* [The task] Word for word, restate the lines of the data below between those holding "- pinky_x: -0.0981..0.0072" and "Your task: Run", inclusive; pictures do not belong in the copy.

[Opening Dataset excerpt section]

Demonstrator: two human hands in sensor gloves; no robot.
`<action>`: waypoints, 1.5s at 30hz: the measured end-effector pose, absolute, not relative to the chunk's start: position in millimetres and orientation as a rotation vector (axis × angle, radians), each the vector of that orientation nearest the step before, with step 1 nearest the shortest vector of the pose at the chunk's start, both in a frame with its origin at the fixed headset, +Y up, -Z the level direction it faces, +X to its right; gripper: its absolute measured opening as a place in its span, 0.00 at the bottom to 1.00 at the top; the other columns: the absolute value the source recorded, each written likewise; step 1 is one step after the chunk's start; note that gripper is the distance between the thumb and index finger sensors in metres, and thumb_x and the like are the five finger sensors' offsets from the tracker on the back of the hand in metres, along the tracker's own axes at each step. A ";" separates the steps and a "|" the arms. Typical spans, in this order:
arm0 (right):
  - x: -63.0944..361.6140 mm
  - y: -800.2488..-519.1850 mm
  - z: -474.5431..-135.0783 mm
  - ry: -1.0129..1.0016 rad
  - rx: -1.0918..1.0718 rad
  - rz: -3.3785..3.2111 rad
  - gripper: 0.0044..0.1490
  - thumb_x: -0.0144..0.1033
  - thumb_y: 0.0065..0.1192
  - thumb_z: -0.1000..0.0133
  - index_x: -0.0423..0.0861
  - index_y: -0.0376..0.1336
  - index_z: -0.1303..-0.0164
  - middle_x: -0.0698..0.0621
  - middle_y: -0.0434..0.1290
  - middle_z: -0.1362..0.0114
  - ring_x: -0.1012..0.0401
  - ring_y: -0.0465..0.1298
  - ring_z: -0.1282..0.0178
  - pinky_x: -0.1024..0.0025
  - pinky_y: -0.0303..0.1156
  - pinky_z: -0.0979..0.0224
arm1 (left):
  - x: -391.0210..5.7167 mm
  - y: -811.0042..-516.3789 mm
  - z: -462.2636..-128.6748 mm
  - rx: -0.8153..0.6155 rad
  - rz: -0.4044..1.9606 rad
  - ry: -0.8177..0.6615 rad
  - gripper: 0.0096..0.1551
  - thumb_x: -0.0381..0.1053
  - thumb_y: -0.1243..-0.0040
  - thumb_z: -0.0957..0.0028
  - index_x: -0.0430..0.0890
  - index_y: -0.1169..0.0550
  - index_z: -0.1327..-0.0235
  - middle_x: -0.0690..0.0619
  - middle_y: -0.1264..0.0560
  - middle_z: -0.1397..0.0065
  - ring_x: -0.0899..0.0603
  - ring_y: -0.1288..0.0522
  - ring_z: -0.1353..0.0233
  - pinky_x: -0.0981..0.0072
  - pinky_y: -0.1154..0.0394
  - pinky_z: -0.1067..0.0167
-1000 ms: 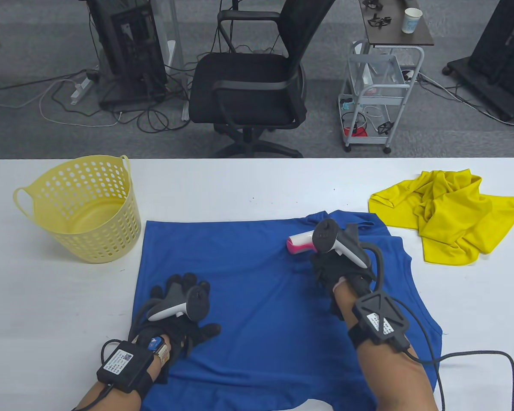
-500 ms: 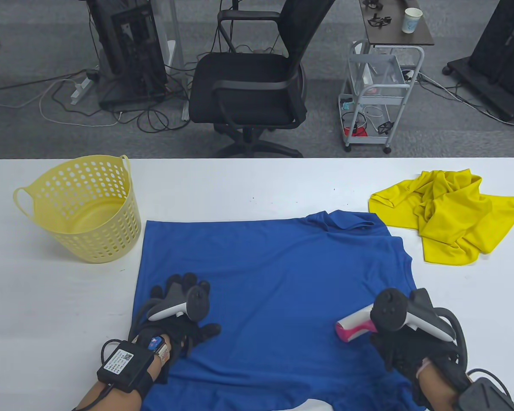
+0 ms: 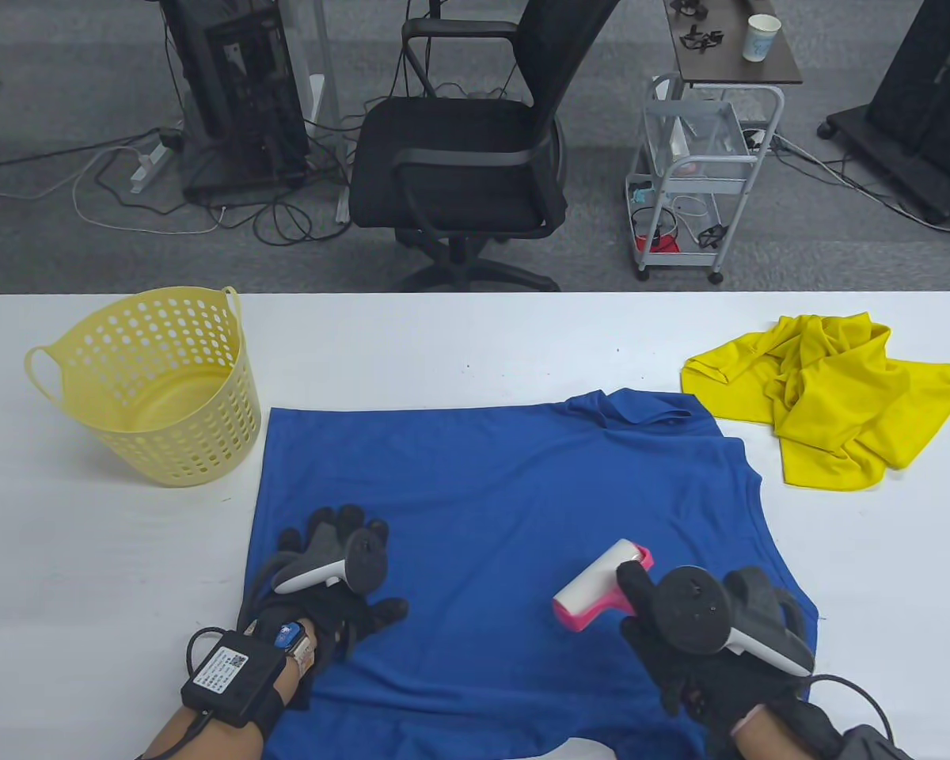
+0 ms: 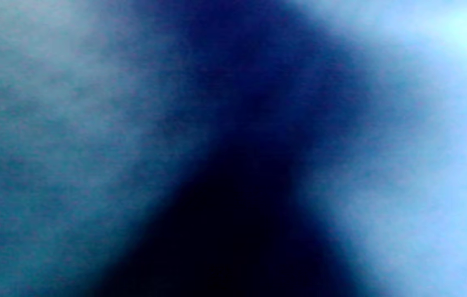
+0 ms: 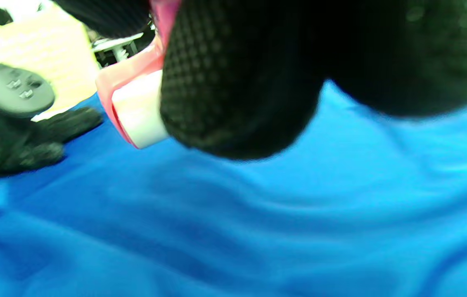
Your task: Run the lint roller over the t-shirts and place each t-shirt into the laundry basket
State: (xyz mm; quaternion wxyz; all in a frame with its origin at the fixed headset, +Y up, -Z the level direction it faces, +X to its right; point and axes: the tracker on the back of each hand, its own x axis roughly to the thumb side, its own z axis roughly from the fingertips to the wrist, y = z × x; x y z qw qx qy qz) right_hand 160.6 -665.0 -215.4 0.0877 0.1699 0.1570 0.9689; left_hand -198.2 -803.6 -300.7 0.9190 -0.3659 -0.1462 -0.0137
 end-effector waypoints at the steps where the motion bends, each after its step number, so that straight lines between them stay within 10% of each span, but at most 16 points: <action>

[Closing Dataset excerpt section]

* [Solution to the exercise]
  - pinky_x: -0.0981..0.0072
  - pinky_y: -0.1154..0.0394
  - pinky_z: -0.1067..0.0167
-1000 ms: 
-500 ms: 
+0 ms: 
+0 ms: 
+0 ms: 
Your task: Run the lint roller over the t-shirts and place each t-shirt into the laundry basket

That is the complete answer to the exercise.